One thing that was not completely clear to me in the Compute Using steps was how to set up the Compute Using of the totals fields. In my Quintile function, I am using two fields rather than your one, and I am still using the desired field as my Order Along variable. But in the two Total fields you outlined, the instructions say to use the TestID. I’m using my equivalent, but I’m wondering if I should have it match the same compute using setup as in the Quintiling function?
Oh, one other question I had that was not clear in your explanation – how does this technique respond to dynamic filtering within Tableau? So, for example, if the data were expanded to include a Semester and modified the quantiling to account for Semester as well, would I be able to filter for a specific Semester and have the calculations carry through correctly, or would that not work?
As I’ve read through your questions, read through my post again and gotten some other feedback, it’s clear that I jumped over a number of steps along the way and need to do a revision of this post and fill in the gaps, identify what’s important to pay attention to, and where things can go off the rails.
With regards to your question about Compute Using, assuming you are trying to duplicate what I’d posted, using two dimensions for addressing shouldn’t cause any problems, so long as the Compute Using settings of the quantile calc and the calcs built on it are all the same, including both addressing and the sort. One thing to be careful of here is making sure that the nested table calcs all have the desired Compute Using settings – when a table calculation uses another table calculation, you can set the Compute Using for each in the Edit Table Calculation dialog.
Now onto the second question: Once you’ve made the Compute using for a calculation explicit, then any dimensions added to the view are automatically partitioning. So you could add Semester to the view and then the calcs would automatically return sets of quantiles, etc. within the different values of Semester. You could filter on Semesters and that wouldn’t change the results for the other Semesters. Now, if you want the table calculations to calculate across different Semesters, then Semester needs to be part of the addressing, and depending on what you want there are different options for At the Level and Restarting Every.
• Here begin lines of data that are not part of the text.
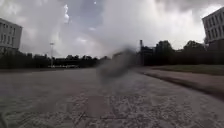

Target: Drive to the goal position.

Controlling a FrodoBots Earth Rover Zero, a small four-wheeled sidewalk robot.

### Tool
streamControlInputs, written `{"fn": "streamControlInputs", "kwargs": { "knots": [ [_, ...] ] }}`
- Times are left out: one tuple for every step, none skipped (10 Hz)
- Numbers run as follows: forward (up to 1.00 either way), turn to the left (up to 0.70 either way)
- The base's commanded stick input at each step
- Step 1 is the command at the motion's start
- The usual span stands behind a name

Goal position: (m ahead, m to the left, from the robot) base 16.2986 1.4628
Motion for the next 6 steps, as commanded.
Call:
{"fn": "streamControlInputs", "kwargs": {
  "knots": [
    [0.7, 0.0],
    [0.7, 0.0],
    [0.7, 0.0],
    [0.7, 0.0],
    [0.7, 0.0],
    [0.7, 0.0]
  ]
}}
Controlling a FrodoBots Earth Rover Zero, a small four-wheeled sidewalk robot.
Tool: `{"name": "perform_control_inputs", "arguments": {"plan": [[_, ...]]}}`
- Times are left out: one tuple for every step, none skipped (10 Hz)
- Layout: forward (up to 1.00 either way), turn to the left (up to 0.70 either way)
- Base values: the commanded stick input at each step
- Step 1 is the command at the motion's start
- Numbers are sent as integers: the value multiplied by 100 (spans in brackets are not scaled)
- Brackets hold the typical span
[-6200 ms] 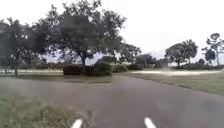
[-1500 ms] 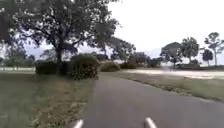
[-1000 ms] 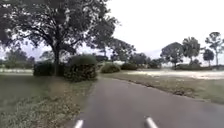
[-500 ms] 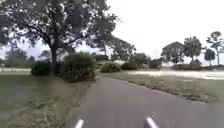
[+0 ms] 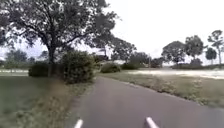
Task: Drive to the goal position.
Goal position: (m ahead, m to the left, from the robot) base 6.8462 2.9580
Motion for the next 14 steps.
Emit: {"name": "perform_control_inputs", "arguments": {"plan": [[84, 3], [84, 3], [84, 3], [84, 3], [84, 3], [84, 3], [84, 3], [84, 3], [84, 3], [84, 3], [84, 3], [84, 3], [84, 3], [84, 3]]}}
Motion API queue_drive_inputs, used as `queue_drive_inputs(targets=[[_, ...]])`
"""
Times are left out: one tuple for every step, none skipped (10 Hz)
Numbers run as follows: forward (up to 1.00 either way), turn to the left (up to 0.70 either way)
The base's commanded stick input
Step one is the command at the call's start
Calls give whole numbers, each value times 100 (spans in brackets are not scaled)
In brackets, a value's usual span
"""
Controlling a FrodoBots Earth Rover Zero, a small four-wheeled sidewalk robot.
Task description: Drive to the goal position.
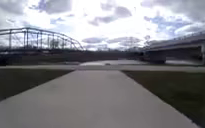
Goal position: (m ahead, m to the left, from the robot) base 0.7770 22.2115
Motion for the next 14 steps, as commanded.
queue_drive_inputs(targets=[[100,0],[100,0],[100,0],[100,0],[100,0],[100,0],[100,0],[100,0],[100,0],[100,0],[100,0],[100,0],[100,0],[100,12]])
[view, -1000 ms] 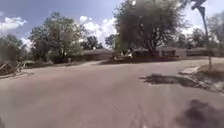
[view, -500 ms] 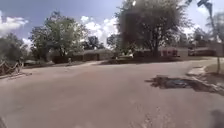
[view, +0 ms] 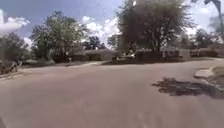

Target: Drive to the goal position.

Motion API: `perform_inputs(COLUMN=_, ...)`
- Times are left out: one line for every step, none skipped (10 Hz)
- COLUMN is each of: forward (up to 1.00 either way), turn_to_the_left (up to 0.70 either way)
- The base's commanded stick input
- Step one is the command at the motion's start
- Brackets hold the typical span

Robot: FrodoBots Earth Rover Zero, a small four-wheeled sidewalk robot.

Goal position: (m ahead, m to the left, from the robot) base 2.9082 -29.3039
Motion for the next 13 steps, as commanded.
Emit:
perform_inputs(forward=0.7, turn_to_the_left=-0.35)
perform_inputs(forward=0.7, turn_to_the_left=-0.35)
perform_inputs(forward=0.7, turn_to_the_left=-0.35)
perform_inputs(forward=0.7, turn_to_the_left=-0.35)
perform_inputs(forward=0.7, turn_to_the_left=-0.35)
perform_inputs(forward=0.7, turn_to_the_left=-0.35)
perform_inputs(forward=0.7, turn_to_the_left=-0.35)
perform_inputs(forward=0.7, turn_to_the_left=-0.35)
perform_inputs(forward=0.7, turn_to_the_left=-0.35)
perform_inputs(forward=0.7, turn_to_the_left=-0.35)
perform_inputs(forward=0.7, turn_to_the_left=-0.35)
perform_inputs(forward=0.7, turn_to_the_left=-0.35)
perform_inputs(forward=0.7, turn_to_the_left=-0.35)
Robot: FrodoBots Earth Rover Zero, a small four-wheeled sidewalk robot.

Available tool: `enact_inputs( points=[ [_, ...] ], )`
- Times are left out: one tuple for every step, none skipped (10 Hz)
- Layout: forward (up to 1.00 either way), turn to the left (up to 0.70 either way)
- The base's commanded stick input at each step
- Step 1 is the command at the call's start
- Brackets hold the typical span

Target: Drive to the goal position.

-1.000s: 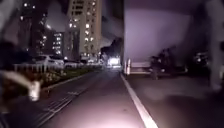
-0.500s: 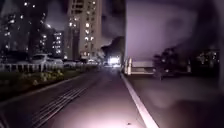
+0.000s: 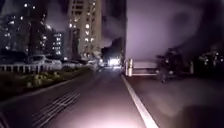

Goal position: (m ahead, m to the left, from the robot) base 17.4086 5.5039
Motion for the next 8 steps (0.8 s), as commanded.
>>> enact_inputs(
  points=[
    [0.45,0.0],
    [0.45,0.0],
    [0.45,0.0],
    [0.45,0.0],
    [0.45,0.0],
    [0.45,0.0],
    [0.45,0.0],
    [0.45,0.0]
  ],
)
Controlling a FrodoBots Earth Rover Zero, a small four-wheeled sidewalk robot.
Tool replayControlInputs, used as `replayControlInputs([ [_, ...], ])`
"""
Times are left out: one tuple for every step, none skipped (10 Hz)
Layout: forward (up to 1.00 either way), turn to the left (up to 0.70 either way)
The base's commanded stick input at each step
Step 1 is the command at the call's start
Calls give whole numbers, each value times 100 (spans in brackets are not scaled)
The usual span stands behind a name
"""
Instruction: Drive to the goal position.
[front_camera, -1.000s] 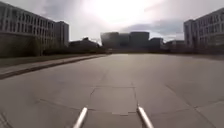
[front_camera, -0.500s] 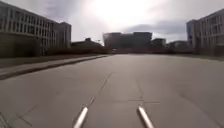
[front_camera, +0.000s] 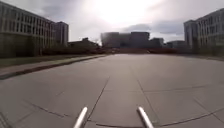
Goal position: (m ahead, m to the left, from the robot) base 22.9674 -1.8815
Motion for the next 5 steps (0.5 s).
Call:
replayControlInputs([
  [100,-27],
  [100,-27],
  [100,-27],
  [100,-27],
  [100,-27],
])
Filtering Semesters at that point also requires a decision as to whether you want to completely filter out certain Semesters (using a regular filter), or retain the Semester’s data in the computation but “hide” the results (using a filter based on a table calculation).
I plan to do an update of this post, and I’m in the middle of getting ready for the Tableau Customer Conference next week so I probably won’t get a chance to update this for a couple of weeks. If you have any questions in the meantime, I’ll be happy to answer them as best I can and they’ll help me figure out what I need to clarify.
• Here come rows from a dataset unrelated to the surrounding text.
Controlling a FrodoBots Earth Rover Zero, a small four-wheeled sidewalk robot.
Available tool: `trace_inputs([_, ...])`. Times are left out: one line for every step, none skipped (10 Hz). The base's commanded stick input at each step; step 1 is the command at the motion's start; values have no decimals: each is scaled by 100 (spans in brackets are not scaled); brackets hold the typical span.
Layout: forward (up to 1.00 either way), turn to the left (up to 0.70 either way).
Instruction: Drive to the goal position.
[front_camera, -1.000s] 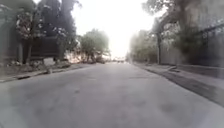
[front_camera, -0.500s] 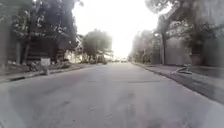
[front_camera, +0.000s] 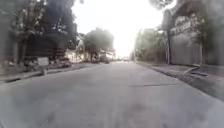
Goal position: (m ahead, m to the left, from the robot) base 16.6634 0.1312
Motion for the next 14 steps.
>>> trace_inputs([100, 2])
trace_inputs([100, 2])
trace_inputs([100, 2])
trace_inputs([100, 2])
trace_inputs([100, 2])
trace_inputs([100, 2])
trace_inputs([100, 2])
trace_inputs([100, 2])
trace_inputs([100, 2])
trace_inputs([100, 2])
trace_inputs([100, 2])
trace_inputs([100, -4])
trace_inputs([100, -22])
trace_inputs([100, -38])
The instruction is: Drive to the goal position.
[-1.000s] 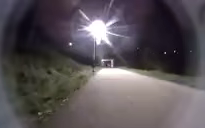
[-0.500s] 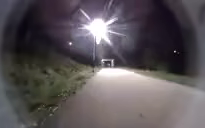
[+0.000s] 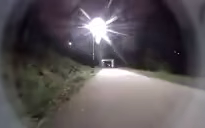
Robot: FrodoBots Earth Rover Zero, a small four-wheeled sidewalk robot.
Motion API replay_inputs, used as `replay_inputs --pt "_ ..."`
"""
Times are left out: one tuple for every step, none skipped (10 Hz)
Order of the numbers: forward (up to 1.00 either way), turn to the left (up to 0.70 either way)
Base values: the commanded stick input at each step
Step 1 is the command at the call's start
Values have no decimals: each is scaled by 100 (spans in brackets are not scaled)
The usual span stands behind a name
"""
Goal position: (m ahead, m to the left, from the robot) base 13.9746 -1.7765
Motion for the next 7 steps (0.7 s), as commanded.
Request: replay_inputs --pt "70 -14" --pt "70 -14" --pt "70 -14" --pt "70 -14" --pt "70 -14" --pt "70 -14" --pt "70 -14"
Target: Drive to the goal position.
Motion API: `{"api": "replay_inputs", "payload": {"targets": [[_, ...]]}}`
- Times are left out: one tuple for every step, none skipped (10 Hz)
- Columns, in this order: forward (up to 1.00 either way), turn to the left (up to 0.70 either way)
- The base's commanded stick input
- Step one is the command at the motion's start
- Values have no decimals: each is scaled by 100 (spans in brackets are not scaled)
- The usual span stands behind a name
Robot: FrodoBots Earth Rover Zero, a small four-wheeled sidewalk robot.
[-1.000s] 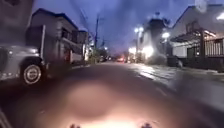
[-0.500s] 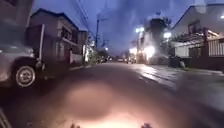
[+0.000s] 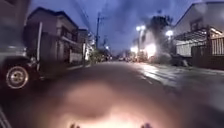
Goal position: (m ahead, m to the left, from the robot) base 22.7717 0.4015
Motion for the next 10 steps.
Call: {"api": "replay_inputs", "payload": {"targets": [[50, 0], [50, 0], [50, 0], [50, 0], [50, 0], [50, 0], [50, 0], [50, 0], [50, 0], [50, 0]]}}
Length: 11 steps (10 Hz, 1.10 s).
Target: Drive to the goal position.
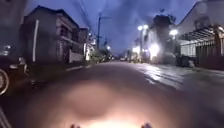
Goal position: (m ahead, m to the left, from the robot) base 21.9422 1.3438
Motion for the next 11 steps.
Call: {"api": "replay_inputs", "payload": {"targets": [[50, 0], [50, 0], [50, 0], [50, 0], [50, 0], [50, 0], [50, 0], [50, 0], [50, 0], [50, 0], [50, 0]]}}
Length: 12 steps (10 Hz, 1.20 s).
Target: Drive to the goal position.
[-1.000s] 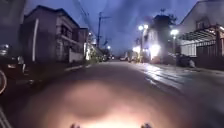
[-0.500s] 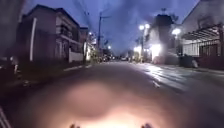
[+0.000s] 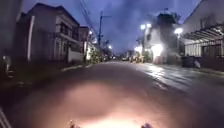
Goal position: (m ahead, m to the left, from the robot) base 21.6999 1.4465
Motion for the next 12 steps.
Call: {"api": "replay_inputs", "payload": {"targets": [[50, 0], [50, 0], [50, 0], [50, 0], [50, 0], [50, 47], [50, 50], [50, 50], [50, 50], [50, 16], [50, 0], [50, 0]]}}
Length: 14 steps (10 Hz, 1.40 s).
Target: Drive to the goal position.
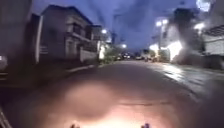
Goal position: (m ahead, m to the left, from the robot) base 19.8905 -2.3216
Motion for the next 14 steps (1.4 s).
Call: {"api": "replay_inputs", "payload": {"targets": [[50, 0], [50, 0], [50, 0], [50, 0], [50, 0], [50, 0], [50, 0], [50, 0], [50, 0], [50, 0], [50, 0], [50, 0], [50, 0], [50, -14]]}}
Jonathan – thanks for that. I appreciate it. If it makes you feel any better, your post was the first one I’ve been able to actually follow to the point where I could recreate the maths. 🙂
I will also be at the Tableau conference – perhaps I will run into you there! So many sessions to attend. I need to clone myself!
Pingback: reading pointers 12/12 | Data Visualization
Can you explain the “0” Quantile?
This view was set up with percentiles from 0-100, so the 0 Quantile result is the 0th percentile.
Note that the Quantile (inc) formula can be replaced wit RANK_PERCENTILE(SUM[Grade])), Tableau’s Rank functions were introduced after this post came out (though RANK_PERCENTILE() uses a slightly different algorithm).